Lua de sangue é a terceira série que começo da autora N.K. Jemisin. A primeira que li foi a trilogia Terra partida, cujos três livros receberam importantes prêmios de literatura, como o Hugo, o Locus e o Nebula. Foi através dessa autora que, pela primeira vez, mergulhei em universos de fantasia com personagens negros, o que me faz sempre voltar às suas histórias. Desta vez, conheci a narrativa de Lua de sangue, uma duologia de alta fantasia com elementos de ficção científica, lançada no Brasil em 2022 pela editora Morro Branco, com tradução de Aline Storto Pereira.

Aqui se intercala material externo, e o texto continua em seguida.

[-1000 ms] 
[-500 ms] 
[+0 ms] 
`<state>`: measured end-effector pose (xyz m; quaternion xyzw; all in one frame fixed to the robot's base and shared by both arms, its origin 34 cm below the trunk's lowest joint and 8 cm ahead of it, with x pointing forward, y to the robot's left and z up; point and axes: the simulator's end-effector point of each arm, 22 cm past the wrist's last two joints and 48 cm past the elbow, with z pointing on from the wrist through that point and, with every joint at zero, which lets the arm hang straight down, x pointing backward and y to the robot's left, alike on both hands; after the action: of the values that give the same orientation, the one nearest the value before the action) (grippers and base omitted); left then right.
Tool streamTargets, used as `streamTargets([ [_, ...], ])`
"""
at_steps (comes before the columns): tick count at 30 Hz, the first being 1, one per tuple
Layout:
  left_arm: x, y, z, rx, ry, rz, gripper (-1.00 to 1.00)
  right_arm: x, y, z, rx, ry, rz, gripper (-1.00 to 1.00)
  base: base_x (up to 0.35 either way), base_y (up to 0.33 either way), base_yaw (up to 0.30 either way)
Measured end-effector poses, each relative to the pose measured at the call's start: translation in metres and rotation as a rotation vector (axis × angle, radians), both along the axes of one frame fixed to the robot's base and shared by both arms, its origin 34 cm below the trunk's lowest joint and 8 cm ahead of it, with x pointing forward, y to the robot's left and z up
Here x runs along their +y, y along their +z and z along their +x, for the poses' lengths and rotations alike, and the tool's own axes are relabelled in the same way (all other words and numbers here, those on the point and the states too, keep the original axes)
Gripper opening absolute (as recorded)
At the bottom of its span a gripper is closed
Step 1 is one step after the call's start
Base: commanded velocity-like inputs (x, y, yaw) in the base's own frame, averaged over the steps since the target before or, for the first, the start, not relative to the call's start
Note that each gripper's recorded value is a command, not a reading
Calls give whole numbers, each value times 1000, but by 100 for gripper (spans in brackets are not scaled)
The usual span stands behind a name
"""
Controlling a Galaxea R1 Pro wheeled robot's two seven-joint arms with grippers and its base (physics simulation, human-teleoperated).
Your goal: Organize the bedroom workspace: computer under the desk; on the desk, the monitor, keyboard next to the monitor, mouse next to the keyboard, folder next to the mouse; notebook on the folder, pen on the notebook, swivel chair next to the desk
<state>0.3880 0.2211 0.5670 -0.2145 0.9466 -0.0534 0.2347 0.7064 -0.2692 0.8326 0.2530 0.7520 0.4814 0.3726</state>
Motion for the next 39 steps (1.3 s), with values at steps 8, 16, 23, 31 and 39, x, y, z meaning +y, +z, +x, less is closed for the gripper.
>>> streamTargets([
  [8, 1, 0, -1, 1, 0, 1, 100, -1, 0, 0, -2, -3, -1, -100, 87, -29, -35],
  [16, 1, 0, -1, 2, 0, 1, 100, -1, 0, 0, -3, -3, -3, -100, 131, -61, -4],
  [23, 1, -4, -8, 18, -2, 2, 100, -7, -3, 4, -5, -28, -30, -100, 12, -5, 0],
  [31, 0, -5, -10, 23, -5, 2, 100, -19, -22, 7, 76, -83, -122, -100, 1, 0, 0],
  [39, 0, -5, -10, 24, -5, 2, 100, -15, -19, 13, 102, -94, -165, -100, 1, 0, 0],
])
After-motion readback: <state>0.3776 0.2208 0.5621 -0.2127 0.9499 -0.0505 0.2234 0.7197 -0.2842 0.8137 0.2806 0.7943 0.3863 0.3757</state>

O universo criado em Lua de sangue é bem diferente do que costumamos encontrar na maioria das fantasias. A história se passa em um mundo inspirado no Egito Antigo, onde a magia está profundamente ligada aos sonhos. O cenário principal é a cidade-estado de Gujaareh, governada por um príncipe, mas com a magia controlada pelo Hetawa. Esse local é o centro físico da vida espiritual de Gujaareh, funcionando como uma instituição religiosa que adora a deusa Hananja, associada aos sonhos, à morte e à vida pós-morte.
O Hetawa acolhe crianças que manifestam o dom da deusa, educando-as para, no futuro, se tornarem coletores. Os coletores são responsáveis por guiar as almas das pessoas para a terra dos sonhos (Ina-karekh), onde os mortos vivem pela eternidade. Durante esse ritual, eles extraem o “sangue onírico”: uma pequena parte é retida pelo coletor, enquanto a maior parte é usada na manutenção geral do Hetawa, como na cura de doenças.
O Hetawa recebe pedidos de pessoas que não querem ver seus entes queridos sofrerem com doenças incuráveis ou morrerem em agonia. Contudo, esses pedidos também são feitos para executar pessoas consideradas corruptas pelo reino e pelo próprio Hetawa.
A história começa com Ehiru, um coletor que recebe a ordem de coletar a alma de uma pessoa considerada corrupta. No entanto, durante o ritual, a vítima revela informações perturbadoras, o que compromete o processo e expõe Ehiru a um lado mais sombrio da magia. Paralelamente, conhecemos Sunandi, uma diplomata da cidade de Kisua. Embora Kisua também adore a deusa Hananja, considera o ritual de coleta um assassinato, já que as pessoas não têm escolha sobre sua passagem para a terra dos sonhos.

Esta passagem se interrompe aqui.